■ **PROBLEM TO WORK ON**: Once the line containing "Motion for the" is found in the data below, output that line and every line after it through the last, unchanged and with nothing else.

• • •

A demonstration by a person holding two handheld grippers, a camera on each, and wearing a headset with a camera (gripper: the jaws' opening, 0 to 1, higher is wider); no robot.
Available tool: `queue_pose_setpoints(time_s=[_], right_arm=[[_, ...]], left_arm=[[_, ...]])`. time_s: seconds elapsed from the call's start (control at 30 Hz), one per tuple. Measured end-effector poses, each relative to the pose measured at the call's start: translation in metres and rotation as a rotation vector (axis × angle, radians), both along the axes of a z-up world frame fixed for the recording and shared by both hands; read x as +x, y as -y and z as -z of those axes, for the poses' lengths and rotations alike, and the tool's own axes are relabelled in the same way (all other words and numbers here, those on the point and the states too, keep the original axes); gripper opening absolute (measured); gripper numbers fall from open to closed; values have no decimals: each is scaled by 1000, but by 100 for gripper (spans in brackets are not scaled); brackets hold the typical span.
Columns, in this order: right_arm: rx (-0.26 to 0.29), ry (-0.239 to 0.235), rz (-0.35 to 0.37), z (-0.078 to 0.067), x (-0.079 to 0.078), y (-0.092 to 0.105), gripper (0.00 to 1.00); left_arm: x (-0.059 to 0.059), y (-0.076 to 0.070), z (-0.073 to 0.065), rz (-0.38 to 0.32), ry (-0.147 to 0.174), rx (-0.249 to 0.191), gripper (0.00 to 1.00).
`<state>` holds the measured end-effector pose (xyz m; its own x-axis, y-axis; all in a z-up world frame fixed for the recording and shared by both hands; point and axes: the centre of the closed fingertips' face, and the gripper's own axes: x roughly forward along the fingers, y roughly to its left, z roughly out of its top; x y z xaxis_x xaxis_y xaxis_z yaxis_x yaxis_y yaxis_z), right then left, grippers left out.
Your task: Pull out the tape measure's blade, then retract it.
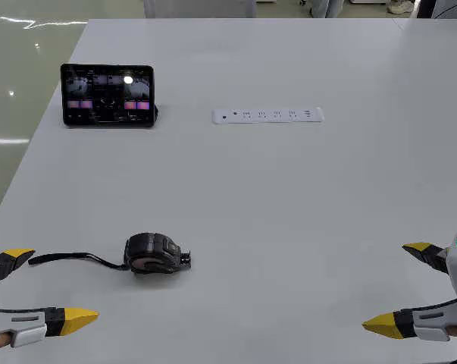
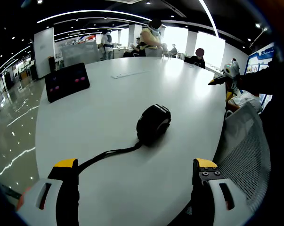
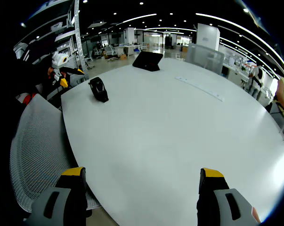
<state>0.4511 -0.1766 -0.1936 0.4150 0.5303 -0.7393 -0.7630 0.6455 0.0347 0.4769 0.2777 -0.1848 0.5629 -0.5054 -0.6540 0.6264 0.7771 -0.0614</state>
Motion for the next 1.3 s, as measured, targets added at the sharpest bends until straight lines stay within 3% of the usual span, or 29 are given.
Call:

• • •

■ **OUTPUT**:
Motion for the next 1.3 s, as measured, targets added at the sharpest bends until straight lines stay within 3% of the usual span, or 29 are given.
Call:

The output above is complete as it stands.